Back in 2003, studies showed that only 5% of emails ended that way. But recently “best” has apparently become “completely and unnecessarily ubiquitous”. Much as “everyone” now writes spurious trend pieces based on select anecdata, “everyone” now signs off their office emails with best.
So what’s so wrong with that? Surely the ubiquity of the sign-off is a sign that it’s simply the best, better than all the rest, better than any other closing convention you’ve ever sent?
Actually, no. “Best is benign,” Judith Kallos, an email etiquette consultant (yes, this is an actual job), told Bloomberg. “It works when you apparently don’t know what else to use.” Unimaginative but inoffensive, formal but not too florid, the basic best has become the Starbucks of email signatures. It demonstrates a distinct lack of adjectival imagination. It screams that you can do bester. Worse still, according to one PR expert who chimed in on the matter, the ubiquity of the sign-off is part of a more malignant trend of “vulgarised and lazy” language in emails.
I don’t mean to sound vulgar and lazy, but WTF? Honestly, does anyone really care how you sign off a work email? While some industries and etiquette experts may still cling to analogue conventions when navigating digital platforms, much of the business world has moved on. Arguing over whether “yours sincerely” is a more fitting email sign-off than “best wishes” or “yours faithfully” or your spirit animal as represented in emoji is like fiddling while Rome burns its email servers and moves towards a new generation of messaging platforms such as Slack. These tend to be more conversational and informal by design and have their own idiosyncratic rules of etiquette.

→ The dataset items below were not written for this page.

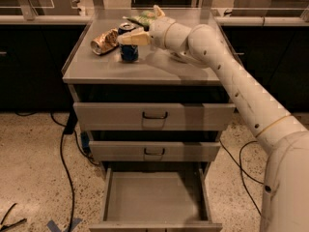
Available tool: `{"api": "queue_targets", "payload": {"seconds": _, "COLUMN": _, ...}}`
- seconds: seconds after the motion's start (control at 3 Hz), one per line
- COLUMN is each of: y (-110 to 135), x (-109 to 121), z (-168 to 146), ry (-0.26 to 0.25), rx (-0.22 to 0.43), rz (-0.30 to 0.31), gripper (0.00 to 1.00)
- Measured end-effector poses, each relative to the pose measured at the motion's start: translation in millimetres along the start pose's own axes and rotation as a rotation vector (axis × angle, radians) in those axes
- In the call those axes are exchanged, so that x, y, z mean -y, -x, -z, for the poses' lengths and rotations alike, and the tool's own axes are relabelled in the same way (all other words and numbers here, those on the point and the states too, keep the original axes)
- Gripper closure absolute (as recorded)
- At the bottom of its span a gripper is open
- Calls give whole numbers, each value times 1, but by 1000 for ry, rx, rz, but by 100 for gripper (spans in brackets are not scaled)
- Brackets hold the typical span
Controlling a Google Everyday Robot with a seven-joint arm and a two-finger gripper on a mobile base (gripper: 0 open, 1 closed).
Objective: Place pepsi can into bottom drawer
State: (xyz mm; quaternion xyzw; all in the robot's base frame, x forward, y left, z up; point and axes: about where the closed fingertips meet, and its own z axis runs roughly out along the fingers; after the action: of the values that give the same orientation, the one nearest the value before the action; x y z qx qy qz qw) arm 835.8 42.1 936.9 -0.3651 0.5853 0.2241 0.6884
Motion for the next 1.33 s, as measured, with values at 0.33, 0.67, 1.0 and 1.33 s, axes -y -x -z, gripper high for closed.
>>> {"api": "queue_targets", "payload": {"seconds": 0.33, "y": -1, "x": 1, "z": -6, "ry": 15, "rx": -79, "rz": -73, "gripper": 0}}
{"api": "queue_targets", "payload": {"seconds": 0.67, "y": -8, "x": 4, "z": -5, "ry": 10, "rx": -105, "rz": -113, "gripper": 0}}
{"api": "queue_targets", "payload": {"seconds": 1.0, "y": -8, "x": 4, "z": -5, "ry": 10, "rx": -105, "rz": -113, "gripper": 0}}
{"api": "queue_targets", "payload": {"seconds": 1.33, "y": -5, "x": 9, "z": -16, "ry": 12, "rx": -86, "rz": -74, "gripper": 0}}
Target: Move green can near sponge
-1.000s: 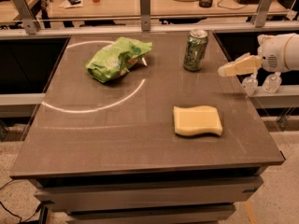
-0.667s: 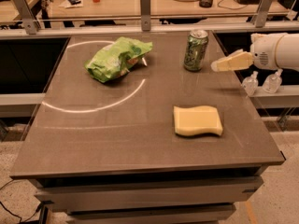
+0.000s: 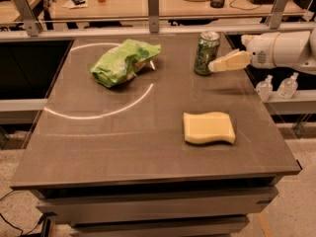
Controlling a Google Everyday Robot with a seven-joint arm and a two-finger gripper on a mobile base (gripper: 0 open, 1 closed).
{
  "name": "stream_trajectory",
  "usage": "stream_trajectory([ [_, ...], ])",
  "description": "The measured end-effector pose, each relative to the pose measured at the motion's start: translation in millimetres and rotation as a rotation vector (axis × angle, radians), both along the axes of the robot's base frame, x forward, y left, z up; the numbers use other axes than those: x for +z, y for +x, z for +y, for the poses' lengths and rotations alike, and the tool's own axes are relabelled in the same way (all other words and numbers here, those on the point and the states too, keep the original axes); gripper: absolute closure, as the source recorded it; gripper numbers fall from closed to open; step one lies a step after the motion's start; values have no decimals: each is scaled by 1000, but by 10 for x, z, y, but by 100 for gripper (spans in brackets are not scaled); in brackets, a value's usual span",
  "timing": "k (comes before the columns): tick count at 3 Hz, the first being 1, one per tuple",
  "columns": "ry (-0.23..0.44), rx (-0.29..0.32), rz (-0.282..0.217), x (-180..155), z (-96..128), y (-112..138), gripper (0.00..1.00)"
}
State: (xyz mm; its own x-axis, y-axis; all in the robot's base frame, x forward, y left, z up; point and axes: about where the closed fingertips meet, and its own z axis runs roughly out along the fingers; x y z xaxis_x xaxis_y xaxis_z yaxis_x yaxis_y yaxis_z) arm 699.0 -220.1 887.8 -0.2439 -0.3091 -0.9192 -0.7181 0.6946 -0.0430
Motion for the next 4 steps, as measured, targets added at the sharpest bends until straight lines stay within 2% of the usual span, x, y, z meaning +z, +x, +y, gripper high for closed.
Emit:
stream_trajectory([
  [1,3,67,17,-82,204,57,0],
  [2,10,98,13,-104,344,120,0],
  [3,33,102,-7,-82,451,189,0],
  [4,49,109,-26,-46,534,241,19],
])
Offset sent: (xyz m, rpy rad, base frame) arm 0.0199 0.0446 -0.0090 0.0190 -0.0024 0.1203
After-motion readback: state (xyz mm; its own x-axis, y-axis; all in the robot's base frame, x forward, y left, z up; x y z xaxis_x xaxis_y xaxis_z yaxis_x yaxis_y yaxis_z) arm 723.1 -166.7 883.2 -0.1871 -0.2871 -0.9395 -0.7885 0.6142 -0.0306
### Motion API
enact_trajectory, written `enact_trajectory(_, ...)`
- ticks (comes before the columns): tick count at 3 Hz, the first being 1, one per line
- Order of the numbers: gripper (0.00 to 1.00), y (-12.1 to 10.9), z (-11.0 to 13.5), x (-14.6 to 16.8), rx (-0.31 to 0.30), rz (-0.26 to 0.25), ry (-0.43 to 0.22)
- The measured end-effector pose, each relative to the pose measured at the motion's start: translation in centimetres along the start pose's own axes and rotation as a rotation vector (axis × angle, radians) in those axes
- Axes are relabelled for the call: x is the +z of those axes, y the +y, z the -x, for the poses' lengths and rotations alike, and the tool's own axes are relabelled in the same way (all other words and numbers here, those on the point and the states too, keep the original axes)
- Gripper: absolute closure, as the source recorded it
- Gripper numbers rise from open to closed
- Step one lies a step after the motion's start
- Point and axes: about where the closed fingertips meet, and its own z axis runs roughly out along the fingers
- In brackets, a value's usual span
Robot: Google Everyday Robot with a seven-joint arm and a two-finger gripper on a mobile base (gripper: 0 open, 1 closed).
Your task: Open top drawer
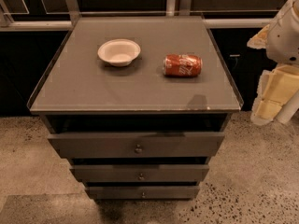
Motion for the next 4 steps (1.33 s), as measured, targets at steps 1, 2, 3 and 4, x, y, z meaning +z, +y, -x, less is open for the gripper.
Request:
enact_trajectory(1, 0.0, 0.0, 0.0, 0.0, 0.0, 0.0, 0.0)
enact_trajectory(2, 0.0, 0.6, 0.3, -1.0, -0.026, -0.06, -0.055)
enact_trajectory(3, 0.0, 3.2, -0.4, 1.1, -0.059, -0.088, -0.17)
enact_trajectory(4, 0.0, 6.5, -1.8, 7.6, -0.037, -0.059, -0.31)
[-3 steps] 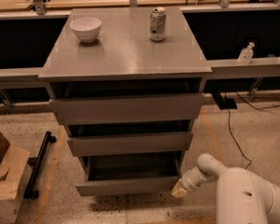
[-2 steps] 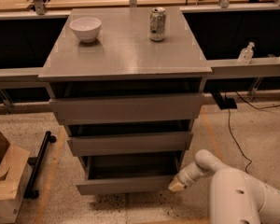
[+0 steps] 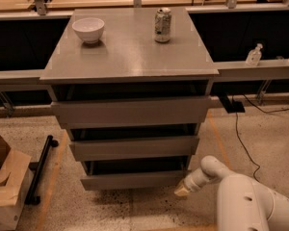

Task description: Close bottom drawer

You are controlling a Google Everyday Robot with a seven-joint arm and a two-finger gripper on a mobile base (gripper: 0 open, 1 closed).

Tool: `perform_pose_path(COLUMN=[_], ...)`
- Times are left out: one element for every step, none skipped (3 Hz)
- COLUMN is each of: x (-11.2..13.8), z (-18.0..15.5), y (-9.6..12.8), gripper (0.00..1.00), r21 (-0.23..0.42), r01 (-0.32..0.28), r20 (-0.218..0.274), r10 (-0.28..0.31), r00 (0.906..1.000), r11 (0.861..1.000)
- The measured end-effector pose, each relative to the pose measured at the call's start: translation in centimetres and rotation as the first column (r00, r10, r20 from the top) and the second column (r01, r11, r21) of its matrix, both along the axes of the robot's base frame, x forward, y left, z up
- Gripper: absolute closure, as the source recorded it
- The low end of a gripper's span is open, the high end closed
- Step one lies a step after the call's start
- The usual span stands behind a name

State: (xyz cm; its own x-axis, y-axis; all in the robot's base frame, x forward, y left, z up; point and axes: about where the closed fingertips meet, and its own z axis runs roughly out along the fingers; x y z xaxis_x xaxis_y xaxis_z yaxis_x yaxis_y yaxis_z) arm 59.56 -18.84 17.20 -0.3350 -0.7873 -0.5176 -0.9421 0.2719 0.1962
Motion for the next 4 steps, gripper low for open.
perform_pose_path(x=[0.2,5.0,5.3,9.6], z=[-1.8,-2.0,-1.9,0.6], y=[1.7,3.2,3.3,3.2], gripper=[1.00,1.00,1.00,1.00], r21=[0.023,0.073,0.076,0.069], r01=[-0.007,-0.019,-0.022,-0.036], r20=[0.025,0.133,0.143,0.239], r10=[0.006,0.010,0.011,0.018], r00=[0.9997,0.9911,0.9896,0.9708], r11=[1.000,0.997,0.997,0.997])
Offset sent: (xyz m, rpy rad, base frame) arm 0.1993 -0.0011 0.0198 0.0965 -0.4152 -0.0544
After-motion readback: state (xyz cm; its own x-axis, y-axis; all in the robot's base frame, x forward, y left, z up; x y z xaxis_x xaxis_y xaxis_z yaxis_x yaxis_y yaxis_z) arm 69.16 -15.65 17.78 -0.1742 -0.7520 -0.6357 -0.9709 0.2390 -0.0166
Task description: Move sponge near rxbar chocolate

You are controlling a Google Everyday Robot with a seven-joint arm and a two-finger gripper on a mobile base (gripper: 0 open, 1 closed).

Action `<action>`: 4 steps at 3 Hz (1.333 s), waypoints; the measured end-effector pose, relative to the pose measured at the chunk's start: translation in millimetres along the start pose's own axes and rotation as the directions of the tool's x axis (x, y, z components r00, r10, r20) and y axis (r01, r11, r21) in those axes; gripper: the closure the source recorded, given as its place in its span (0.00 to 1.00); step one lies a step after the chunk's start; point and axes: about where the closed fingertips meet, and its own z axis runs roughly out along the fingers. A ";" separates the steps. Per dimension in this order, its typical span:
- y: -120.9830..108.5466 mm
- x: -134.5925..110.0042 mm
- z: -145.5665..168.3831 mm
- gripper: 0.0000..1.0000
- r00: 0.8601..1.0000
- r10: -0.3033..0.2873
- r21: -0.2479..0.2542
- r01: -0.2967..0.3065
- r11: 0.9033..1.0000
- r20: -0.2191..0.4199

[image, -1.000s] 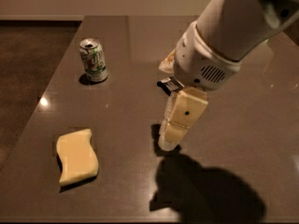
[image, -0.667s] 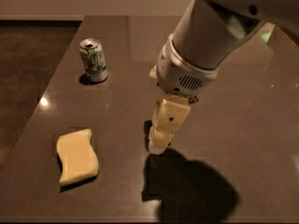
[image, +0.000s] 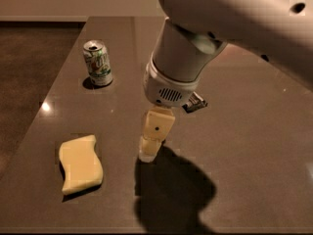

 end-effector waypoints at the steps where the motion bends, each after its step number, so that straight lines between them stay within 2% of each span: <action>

Constant connectivity also means that we’re treating email more like instant messaging, and that’s also changing the conventions we associate with it. After all, you don’t need a sign-off when you’ve never really signed off. Indeed, many people are now eschewing ending conventions altogether. The Bloomberg article is of this camp, and suggests that the right way to end your emails is now simply with a full stop. While this makes sense, there’s also something rather sad and transactional about abandoning the complimentary closing altogether. Rather than becoming “vulgarised and lazy”, it appears that language in our emails is simply becoming more efficient and boring.
Besides, it won’t be too long before much of the content of our emails is being suggested for us by algorithms with content, tone and sign-off expertly tailored to the recipient. There is already a site called Crystal that runs “proprietary personality detection technology” to help you write the perfect email to anyone. When this sort of technology is implemented at scale, I’m afraid the email etiquette consultancy industry will be in for a devastating downturn.
So, while debates over the relative merits of a “best” versus a “regards” may seem like a semantic storm in an e-cup, I say enjoy this vulgarised laziness while it lasts. Pretty soon the robots will take over and we’ll be enjoying perfectly tailored sign-offs that are typo-free.